» **PROBLEM DESCRIPTION**
Everything from the first line of the records below through the line containing "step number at" is to be retyped exactly; leave out the rest.

» **GIVEN DATA**
[Start of section]
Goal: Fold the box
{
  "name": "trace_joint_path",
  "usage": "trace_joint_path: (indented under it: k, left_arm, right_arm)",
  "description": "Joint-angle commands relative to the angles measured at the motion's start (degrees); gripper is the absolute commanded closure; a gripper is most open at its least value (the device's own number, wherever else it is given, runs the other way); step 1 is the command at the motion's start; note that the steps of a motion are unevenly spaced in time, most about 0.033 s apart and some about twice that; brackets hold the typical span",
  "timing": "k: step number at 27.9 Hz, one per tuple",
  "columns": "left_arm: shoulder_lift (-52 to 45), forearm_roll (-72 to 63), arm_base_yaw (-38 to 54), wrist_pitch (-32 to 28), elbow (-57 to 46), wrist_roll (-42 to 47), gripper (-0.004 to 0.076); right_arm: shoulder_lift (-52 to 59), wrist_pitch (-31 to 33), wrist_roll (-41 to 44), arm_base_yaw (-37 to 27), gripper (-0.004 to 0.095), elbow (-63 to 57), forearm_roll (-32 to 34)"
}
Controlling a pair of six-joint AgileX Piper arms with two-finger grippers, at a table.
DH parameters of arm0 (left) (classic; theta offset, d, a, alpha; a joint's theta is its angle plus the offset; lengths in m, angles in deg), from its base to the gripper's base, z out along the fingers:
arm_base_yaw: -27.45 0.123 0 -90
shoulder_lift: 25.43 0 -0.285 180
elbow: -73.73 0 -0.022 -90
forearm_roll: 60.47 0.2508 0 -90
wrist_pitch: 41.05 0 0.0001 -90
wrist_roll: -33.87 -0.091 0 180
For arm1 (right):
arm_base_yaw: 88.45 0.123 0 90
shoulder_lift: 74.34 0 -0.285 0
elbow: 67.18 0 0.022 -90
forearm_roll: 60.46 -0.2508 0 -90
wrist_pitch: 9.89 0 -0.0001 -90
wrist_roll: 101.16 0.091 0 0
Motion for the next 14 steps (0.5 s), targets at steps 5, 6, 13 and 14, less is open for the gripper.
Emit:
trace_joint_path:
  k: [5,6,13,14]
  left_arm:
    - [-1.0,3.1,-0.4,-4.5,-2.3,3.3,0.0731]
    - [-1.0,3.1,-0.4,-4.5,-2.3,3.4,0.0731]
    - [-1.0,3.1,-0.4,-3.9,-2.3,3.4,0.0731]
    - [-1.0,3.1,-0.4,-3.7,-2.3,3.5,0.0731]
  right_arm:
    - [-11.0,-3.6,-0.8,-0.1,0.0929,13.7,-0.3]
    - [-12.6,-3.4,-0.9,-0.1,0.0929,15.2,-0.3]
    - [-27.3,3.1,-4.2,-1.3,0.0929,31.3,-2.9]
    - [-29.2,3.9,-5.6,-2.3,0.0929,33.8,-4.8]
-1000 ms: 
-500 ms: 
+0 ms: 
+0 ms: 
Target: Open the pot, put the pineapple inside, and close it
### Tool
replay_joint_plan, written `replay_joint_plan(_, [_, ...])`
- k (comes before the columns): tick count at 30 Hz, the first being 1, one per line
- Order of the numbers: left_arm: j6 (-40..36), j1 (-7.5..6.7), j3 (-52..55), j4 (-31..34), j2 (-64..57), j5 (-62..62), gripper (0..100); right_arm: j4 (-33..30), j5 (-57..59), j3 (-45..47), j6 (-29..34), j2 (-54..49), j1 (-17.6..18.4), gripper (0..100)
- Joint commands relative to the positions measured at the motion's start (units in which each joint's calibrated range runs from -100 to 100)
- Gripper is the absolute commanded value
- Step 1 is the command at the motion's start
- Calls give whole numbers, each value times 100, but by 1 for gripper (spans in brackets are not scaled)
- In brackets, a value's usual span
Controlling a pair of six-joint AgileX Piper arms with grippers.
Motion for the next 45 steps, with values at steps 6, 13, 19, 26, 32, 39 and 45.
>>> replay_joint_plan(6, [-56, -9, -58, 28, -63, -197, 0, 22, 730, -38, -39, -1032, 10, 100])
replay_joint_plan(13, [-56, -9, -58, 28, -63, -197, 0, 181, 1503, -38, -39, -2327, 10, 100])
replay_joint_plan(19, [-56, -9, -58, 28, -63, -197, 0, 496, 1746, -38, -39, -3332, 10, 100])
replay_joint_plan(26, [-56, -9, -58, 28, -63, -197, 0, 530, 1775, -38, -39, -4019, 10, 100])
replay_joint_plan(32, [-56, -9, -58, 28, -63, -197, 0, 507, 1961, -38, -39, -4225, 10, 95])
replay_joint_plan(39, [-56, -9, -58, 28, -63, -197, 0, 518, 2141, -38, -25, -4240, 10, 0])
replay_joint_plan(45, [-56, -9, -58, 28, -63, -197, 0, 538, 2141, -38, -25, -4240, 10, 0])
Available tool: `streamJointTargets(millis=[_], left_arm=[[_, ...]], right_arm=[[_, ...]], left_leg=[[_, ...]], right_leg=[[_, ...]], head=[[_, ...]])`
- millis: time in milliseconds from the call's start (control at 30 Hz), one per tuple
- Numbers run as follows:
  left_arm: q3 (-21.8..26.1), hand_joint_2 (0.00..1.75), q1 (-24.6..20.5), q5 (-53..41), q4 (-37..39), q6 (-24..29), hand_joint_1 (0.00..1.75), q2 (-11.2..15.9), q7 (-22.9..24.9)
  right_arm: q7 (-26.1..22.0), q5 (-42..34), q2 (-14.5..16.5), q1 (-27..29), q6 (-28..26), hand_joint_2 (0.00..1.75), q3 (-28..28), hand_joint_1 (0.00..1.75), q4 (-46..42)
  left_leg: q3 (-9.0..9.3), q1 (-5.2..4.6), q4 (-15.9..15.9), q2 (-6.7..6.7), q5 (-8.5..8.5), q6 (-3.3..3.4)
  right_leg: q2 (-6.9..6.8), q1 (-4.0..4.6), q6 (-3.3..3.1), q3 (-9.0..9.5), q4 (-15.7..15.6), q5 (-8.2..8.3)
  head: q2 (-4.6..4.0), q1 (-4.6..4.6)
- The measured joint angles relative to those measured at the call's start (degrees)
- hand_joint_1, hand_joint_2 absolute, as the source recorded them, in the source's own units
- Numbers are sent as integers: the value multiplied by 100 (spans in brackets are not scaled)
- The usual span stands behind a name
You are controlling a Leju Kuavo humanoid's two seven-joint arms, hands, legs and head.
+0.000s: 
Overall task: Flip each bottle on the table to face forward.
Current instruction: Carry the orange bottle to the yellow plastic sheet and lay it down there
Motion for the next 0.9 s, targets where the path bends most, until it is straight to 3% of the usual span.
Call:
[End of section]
» **WRITTEN ANSWER**
Goal: Fold the box
{
  "name": "trace_joint_path",
  "usage": "trace_joint_path: (indented under it: k, left_arm, right_arm)",
  "description": "Joint-angle commands relative to the angles measured at the motion's start (degrees); gripper is the absolute commanded closure; a gripper is most open at its least value (the device's own number, wherever else it is given, runs the other way); step 1 is the command at the motion's start; note that the steps of a motion are unevenly spaced in time, most about 0.033 s apart and some about twice that; brackets hold the typical span",
  "timing": "k: step number at 27.9 Hz, one per tuple",

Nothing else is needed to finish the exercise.